Öyle böyle derken eve geldim. Sağlık personeli ve polisler konuşmaktaydılar.
Evin etrafı olay yeri bandıyla çevrilmişti. Arabadan inip koştum. Polis beni
tuttu. Ambulansa götürülen sedyede ceset torbası vardı. “Gudrid,” diye ağlamaya
başladım. Sağlıkçı sakinleştirici iğne yaptı. Polis ifademi almaktaydı. “Eşiniz
kendisini asarak intihar etmiş. Arkasında not bırakmış,” denildi. Devriye
aracıyla ambulansın peşine takıldık. Memur elime notu tutuşturdu. Eşim notunda
‘Haki, bebeğimizin ölümü çok ağır geldi. Tekrardan aynı acıyı yaşamaya
korkuyorum,” demişti.
Göçmen
dairesinde yöneticilik, Suriyeli mülteciler İsveç’e gelene kadar kolay ve
zevkliydi. Hükümetin göçmen politikasındaki yumuşaklığı iş yükümü arttırmış,
kalacak yer sorununu çözmek için saat başı toplantı yapar olmuştuk. Smaland
eyaleti diğer eyaletlere göre küçük, nüfus azdı. Nüfusun azlığı iç işleri
bakanımızın yolunu eyaletimize düşürmeye yetmişti. Bakan “Magnus Peterson, ne yap
ne et göçmenlere kalacak ev bul. Soğuktan öldüler haberleri duymak istemiyorum.

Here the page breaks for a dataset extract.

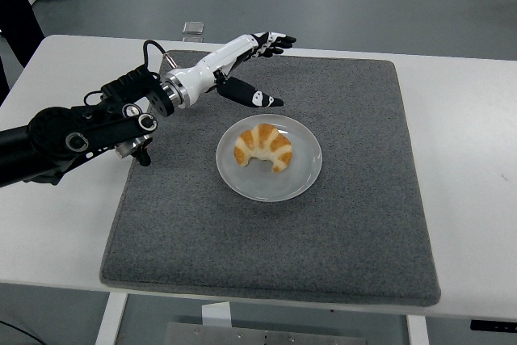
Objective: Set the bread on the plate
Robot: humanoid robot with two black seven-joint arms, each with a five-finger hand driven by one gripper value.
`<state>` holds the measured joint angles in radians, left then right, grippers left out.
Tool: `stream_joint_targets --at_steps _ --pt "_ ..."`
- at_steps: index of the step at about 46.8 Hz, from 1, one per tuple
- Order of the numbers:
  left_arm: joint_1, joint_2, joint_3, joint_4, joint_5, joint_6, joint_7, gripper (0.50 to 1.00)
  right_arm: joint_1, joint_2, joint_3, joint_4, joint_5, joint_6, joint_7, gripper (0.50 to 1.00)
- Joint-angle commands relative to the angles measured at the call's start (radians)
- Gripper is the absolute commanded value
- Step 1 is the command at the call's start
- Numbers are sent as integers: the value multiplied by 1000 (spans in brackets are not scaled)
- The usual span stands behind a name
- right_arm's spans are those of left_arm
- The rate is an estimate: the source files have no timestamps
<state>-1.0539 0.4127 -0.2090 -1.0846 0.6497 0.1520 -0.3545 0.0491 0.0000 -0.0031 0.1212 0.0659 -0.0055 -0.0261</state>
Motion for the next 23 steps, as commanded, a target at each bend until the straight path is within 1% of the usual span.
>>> stream_joint_targets --at_steps 1,12,19,23 --pt "-8 0 -50 34 -82 -48 2 969 0 0 0 0 0 1 0 954" --pt "-15 1 -173 123 -203 -141 3 984 0 0 0 0 0 1 0 952" --pt "-9 -6 -256 204 -309 -158 3 984 0 0 0 0 0 1 0 952" --pt "-8 -12 -276 255 -384 -158 3 984 0 0 0 0 0 1 0 954"
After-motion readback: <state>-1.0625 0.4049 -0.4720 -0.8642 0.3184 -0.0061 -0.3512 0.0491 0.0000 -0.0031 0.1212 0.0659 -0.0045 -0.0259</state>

Yoksa...” diyerek bana söylenecek bir şey bırakmadı. Tehdit dolu konuşmasını
bitirip toplantı salonundan çıktı. Aklıma ipotekli evlerin durumunu incelemek
geldi. İnternet bağlantısı yavaştı. Devlet sitesini açmak daha da güçtü. Neyse
ki sayfa açıldı. Forma gerekli bilgileri girdim. Göçmenleri yerleştirebileceğim
tek ev psikolog Haki’ninkiydi. Eyaletteki en iyi psikolog eşi intihar ettikten
sonra kafayı yemiş işini sürdüremeyip iflas etmişti.
Hastaları
serbest uğraş zamanında bahçeye çıkartırdık. Kar yağışı yavaşlamıştı. Çoğunluk
kartopu oynamakta, geri kalanlar kamelyalarda oturup oynayanları
seyretmekteydiler. Kamelyalar camlarla kapatılmıştı. Arkadaşım el sallayıp
“İlgim, oturacağına gelsene,” diye dışarıya çağırdığında “İçerisi sıcak,” deyip
teklifi geri çevirdim. Kamelyada birkaç gün önce psikiyatri servisine yatırılan
psikolog Haki’yle birlikteydik. Odasından çıkmak istememiş hasta bakıcıların
zoruyla kamelyaya getirilmişti. Karşımda resim yapıyordu. Arada sırada bana
baktığını fark etmiştim. Masasında kimse yoktu. Ama yanındaki boş sandalyeye bakıp
konuşmaktaydı. Girişi yapıldığında hasta kayıt formuna bakmıştım. Ölen eşinin
yanında olduğunu belirtmişti. Sevdiği yakınını kaybedenler bir süre sanrılar
görürlerdi. Haki kâğıdını alıp masama geldi. “Oturabilirsin,” dedim ama ayakta
kaldı. Kâğıdı verdi. Şaşırdım. Benim resmimi yapmıştı. “Teşekkür ederim. Beni
kırma. Beraber ıhlamur içelim,” deyip davetimi tekrarladığımda saçlarım
havalandı. “Gudrid arkanızda. Yanınızdan ayrılmamı istiyor,” diyerek yerine
döndü. Etrafıma bakındım. Arkamda bir pencerenin kanadının aralık kaldığını
gördüm. İçerisi soğumadan kapatmak istedim.
Suriye’den
bin bir türlü zorlukla geldiğimiz İsveç’te küçük bir eve 35 kişi
yerleştirilmiştik. Şömineyi ve sobaları yakmış ama bir türlü ısınamamaktaydık.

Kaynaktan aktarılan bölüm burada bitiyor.